**WORK INSTRUCTIONS**
Look for "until" in each line of the records, and copy the lines that have it.

**Records from a data collection**
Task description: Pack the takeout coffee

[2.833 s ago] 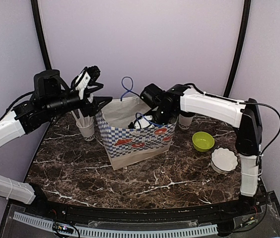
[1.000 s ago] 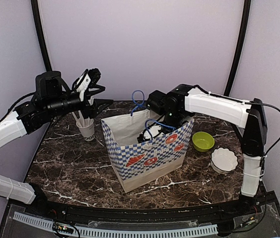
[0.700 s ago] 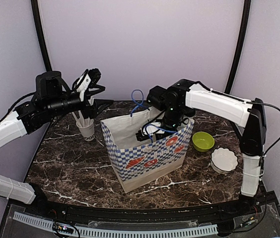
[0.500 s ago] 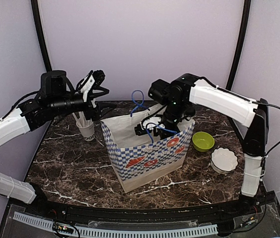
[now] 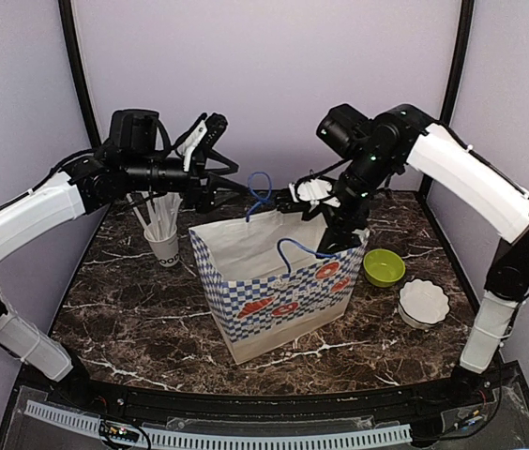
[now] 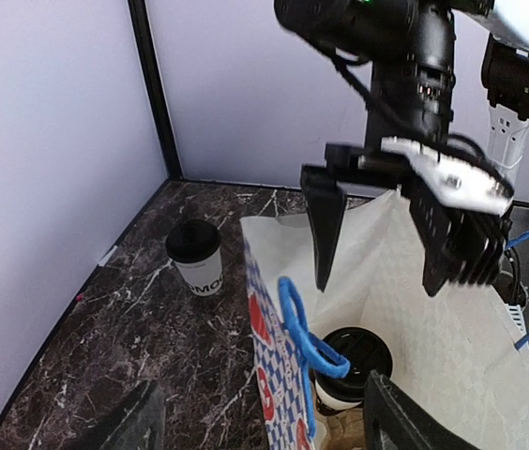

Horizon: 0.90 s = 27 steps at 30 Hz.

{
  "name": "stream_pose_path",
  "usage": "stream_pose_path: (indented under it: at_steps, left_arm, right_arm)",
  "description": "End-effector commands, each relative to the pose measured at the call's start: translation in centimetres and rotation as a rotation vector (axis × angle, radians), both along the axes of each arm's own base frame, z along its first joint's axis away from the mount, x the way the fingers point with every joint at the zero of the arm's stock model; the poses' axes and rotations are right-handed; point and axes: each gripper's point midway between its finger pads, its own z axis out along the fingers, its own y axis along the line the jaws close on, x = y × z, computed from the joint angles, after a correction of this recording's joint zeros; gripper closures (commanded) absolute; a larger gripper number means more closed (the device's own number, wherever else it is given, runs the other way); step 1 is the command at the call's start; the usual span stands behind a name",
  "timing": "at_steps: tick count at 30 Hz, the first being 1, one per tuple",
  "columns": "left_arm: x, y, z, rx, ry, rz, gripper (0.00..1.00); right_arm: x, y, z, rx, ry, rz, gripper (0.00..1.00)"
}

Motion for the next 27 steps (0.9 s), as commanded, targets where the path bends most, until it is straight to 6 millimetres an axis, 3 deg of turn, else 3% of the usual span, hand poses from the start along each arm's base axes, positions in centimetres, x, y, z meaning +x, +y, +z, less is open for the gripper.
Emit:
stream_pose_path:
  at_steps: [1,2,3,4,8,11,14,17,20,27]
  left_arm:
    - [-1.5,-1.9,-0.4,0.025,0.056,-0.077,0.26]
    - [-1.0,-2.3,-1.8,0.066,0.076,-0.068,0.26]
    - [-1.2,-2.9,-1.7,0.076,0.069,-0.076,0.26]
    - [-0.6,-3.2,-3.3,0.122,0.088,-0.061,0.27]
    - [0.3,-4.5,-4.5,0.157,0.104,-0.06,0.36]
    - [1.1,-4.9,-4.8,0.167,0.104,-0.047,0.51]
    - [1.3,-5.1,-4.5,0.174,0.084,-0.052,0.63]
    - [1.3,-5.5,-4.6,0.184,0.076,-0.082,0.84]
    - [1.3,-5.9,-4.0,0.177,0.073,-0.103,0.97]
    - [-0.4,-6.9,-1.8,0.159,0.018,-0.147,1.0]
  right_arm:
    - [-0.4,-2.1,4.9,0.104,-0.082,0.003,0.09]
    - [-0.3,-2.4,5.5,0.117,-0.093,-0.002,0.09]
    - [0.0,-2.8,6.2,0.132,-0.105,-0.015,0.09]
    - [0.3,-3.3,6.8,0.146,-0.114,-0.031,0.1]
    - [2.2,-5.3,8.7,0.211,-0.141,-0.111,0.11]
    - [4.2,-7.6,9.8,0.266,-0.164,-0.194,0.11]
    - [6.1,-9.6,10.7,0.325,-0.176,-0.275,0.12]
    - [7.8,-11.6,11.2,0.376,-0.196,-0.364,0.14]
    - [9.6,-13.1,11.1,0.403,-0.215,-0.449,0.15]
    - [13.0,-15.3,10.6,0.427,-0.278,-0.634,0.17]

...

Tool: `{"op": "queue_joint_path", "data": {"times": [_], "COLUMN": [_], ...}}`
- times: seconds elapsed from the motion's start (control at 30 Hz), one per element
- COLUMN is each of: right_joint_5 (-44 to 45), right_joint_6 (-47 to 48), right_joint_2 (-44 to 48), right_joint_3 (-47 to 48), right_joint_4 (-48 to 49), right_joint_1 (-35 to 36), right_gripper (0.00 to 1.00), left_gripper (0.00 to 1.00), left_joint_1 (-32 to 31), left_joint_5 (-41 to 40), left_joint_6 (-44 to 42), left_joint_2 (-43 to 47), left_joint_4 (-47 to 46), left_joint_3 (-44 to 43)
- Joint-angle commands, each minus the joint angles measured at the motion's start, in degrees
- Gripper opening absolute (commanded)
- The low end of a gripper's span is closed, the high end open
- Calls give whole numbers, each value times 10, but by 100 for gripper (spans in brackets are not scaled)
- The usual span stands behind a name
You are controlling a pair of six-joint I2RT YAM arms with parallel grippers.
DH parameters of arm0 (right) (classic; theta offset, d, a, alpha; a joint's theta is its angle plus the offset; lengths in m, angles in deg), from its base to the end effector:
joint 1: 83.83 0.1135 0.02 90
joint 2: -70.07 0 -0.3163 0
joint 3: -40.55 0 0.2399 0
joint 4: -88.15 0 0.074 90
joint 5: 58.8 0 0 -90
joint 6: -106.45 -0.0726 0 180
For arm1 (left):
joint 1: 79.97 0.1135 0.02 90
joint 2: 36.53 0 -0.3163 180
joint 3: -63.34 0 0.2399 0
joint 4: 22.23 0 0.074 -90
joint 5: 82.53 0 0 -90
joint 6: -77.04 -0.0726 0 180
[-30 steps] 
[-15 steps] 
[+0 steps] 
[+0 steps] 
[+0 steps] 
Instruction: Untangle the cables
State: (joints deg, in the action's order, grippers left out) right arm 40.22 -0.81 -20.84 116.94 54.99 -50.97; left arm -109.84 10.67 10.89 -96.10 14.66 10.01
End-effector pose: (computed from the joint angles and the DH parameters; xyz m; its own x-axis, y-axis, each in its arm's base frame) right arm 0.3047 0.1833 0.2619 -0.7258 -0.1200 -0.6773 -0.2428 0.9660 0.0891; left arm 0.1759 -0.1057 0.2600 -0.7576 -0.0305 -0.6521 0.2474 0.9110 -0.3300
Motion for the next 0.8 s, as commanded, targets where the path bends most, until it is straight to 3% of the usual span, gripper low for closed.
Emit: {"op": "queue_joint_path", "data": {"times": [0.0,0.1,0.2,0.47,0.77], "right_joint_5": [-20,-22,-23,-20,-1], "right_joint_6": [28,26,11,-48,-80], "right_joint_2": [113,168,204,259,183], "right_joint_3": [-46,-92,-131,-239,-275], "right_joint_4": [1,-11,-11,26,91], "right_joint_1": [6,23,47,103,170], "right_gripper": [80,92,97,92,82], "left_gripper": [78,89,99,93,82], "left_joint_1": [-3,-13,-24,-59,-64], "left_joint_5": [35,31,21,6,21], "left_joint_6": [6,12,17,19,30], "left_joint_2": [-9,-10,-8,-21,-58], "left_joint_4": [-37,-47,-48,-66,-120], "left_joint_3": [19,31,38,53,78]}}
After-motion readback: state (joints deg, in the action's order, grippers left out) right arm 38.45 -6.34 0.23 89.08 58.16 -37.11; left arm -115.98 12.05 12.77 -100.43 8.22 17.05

**RESULT FOR THIS TASK**
Motion for the next 27 steps (0.9 s), as commanded, targets where the path bends most, until it is straight to 6 millimetres an axis, 3 deg of turn, else 3% of the usual span, hand poses from the start along each arm's base axes, positions in centimetres, x, y, z meaning +x, +y, +z, less is open for the gripper.
Motion for the next 0.8 s, as commanded, targets where the path bends most, until it is straight to 3% of the usual span, gripper low for closed.

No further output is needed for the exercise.